• _Task item_: Please show each line of the listing where "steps" is present.
(Beginning of Material provided)
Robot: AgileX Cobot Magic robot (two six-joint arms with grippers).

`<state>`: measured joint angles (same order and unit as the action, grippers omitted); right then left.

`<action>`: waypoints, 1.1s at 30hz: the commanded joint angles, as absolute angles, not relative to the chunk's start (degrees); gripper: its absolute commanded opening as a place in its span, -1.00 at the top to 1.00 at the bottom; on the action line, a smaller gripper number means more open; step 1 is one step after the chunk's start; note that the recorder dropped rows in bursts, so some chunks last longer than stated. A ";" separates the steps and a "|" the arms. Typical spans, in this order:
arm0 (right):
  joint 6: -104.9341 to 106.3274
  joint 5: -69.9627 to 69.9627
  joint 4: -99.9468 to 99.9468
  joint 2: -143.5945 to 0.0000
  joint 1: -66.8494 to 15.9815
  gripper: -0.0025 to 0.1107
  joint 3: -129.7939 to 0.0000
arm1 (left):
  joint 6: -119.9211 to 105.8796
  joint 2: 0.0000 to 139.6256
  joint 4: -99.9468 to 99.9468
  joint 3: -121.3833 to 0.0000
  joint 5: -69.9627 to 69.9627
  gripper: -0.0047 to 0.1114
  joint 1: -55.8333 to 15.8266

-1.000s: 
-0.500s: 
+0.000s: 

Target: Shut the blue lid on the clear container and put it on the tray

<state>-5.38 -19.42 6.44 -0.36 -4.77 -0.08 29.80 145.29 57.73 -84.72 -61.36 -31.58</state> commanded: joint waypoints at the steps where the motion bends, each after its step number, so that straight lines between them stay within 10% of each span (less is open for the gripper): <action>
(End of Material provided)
• _Output for this task_:
`<action>`: waypoints, 1.1s at 30hz: the commanded joint angles, as absolute angles, not relative to the chunk's start (degrees); gripper: its absolute commanded opening as a place in its span, -1.00 at the top to 1.00 at the bottom; on the action line, a smaller gripper number means more open; step 1 is one step after the chunk's start; note that the recorder dropped rows in bursts, so some chunks last longer than stated. A ";" separates the steps and a "|" the arms. Typical spans, in this order:
<state>-5.38 -19.42 6.44 -0.36 -4.77 -0.08 29.80 145.29 57.73 -84.72 -61.36 -31.58</state> commanded: joint waypoints at the steps where the motion bends, each after its step number, so that straight lines between them stay within 10% of each span (less is open for the gripper): <action>

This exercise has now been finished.